### Work instructions
Return exactly the span of lines in the following data that opens with the line containing "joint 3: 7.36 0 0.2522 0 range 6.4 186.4" and closes with the line containing "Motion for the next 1". Include nothing else.
══════════
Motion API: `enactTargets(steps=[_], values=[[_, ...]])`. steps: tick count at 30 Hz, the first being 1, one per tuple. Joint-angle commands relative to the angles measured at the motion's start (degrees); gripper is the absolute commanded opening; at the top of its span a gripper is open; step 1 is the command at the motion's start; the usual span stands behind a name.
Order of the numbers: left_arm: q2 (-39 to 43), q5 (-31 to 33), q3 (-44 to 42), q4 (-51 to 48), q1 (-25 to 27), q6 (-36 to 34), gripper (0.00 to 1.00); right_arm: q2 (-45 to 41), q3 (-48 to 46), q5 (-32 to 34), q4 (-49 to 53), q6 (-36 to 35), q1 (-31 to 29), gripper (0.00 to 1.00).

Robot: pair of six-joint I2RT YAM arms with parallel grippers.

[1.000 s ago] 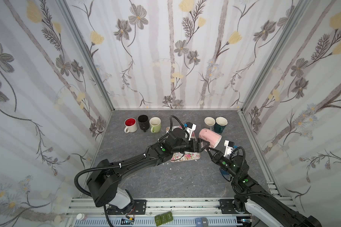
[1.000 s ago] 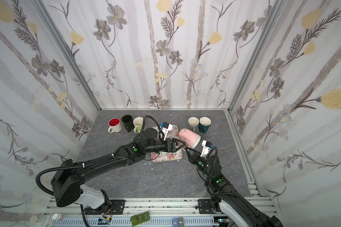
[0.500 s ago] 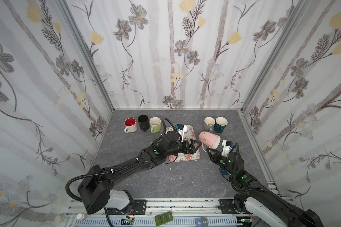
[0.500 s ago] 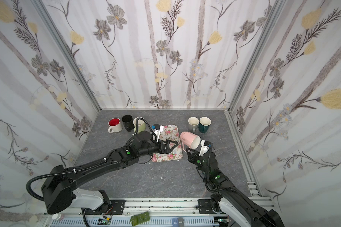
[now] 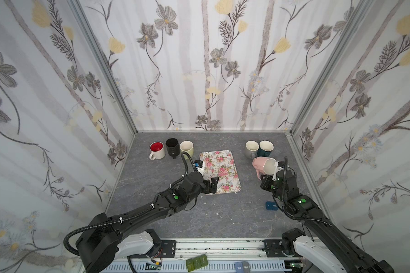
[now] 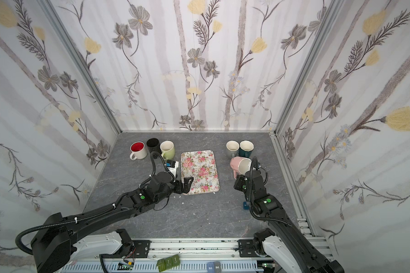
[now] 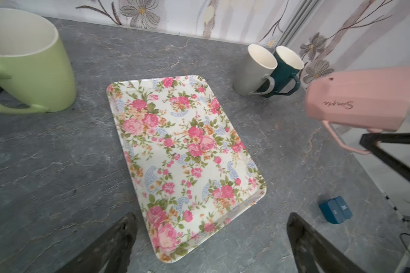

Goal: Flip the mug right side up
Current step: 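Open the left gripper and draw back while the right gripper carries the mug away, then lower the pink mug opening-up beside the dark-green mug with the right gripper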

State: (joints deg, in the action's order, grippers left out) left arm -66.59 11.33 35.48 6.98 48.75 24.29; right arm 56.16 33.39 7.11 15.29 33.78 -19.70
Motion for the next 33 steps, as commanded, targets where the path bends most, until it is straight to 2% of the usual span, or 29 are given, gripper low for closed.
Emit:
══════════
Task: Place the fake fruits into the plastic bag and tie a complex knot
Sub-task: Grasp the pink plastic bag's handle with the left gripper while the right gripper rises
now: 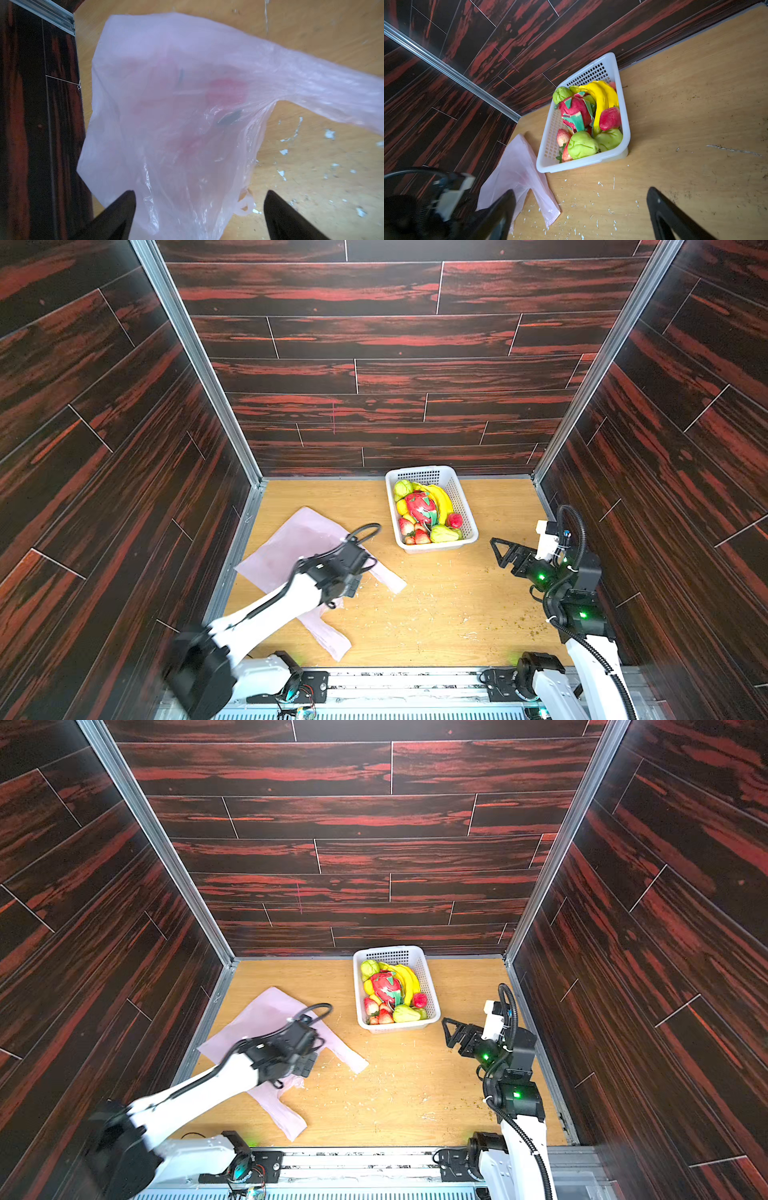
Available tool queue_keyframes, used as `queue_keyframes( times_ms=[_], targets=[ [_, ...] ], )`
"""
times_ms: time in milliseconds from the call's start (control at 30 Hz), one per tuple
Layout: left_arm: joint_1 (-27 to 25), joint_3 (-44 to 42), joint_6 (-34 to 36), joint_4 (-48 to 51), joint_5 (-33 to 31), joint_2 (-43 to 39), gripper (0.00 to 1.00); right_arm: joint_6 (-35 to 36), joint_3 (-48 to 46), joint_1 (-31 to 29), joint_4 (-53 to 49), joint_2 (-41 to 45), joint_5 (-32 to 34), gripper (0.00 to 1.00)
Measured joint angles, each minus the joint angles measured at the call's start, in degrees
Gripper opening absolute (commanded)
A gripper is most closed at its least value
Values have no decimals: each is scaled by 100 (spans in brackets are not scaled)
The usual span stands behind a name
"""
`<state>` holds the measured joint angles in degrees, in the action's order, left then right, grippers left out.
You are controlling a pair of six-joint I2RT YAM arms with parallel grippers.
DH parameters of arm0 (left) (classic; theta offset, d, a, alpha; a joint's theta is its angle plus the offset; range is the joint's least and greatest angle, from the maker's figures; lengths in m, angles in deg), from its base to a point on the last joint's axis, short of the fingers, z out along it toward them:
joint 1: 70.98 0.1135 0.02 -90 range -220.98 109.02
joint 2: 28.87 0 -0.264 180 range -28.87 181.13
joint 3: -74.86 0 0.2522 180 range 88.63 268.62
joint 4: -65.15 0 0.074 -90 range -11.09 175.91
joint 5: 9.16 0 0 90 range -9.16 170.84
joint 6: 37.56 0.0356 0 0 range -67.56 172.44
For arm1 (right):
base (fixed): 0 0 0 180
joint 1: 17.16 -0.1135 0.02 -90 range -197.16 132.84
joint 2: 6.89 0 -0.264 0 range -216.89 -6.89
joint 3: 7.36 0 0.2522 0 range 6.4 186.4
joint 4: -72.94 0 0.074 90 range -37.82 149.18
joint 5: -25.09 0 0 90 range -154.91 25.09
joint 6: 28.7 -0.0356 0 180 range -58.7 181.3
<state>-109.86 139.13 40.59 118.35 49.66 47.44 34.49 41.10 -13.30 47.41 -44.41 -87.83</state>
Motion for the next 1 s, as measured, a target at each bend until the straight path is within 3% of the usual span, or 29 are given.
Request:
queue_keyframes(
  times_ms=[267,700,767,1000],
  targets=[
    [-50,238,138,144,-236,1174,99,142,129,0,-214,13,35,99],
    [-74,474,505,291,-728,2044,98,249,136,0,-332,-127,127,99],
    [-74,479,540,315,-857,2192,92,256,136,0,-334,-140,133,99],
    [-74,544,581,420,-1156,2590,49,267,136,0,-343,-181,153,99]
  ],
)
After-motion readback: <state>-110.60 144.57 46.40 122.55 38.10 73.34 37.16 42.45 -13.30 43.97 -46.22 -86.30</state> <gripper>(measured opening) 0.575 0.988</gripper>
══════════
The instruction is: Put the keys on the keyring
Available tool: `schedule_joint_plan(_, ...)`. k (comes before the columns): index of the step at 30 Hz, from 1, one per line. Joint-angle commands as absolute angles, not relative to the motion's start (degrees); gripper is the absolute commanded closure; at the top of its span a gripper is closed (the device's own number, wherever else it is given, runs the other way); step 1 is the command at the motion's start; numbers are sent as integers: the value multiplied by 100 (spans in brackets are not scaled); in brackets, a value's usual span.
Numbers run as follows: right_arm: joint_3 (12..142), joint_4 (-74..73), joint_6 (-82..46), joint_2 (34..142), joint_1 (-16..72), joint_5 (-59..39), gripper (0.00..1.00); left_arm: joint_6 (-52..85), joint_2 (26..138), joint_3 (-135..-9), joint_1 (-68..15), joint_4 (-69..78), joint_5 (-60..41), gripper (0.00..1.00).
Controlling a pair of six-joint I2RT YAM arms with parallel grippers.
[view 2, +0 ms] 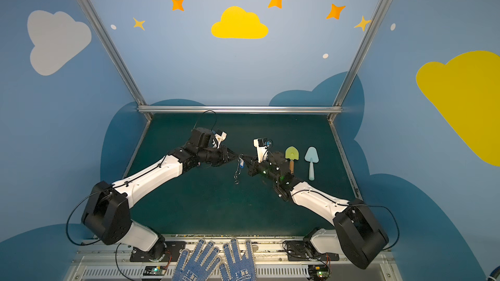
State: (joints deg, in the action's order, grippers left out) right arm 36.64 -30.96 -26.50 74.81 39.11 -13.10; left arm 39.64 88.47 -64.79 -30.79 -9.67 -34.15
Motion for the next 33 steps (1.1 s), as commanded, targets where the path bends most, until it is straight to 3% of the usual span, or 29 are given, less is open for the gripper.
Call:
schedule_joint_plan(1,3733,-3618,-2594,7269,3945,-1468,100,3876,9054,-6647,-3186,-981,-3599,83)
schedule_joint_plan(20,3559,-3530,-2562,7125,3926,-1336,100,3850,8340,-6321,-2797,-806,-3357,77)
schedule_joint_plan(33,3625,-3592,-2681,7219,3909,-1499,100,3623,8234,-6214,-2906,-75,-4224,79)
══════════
### Expected answer
joint 3: 7.36 0 0.2522 0 range 6.4 186.4
joint 4: -72.94 0 0.074 90 range -37.82 149.18
joint 5: -25.09 0 0 90 range -154.91 25.09
joint 6: 28.7 -0.0356 0 180 range -58.7 181.3
<state>-109.86 139.13 40.59 118.35 49.66 47.44 34.49 41.10 -13.30 47.41 -44.41 -87.83</state>
Motion for the next 1 s, as measured, a target at each bend until the straight path is within 3% of the usual span, or 29 are given.

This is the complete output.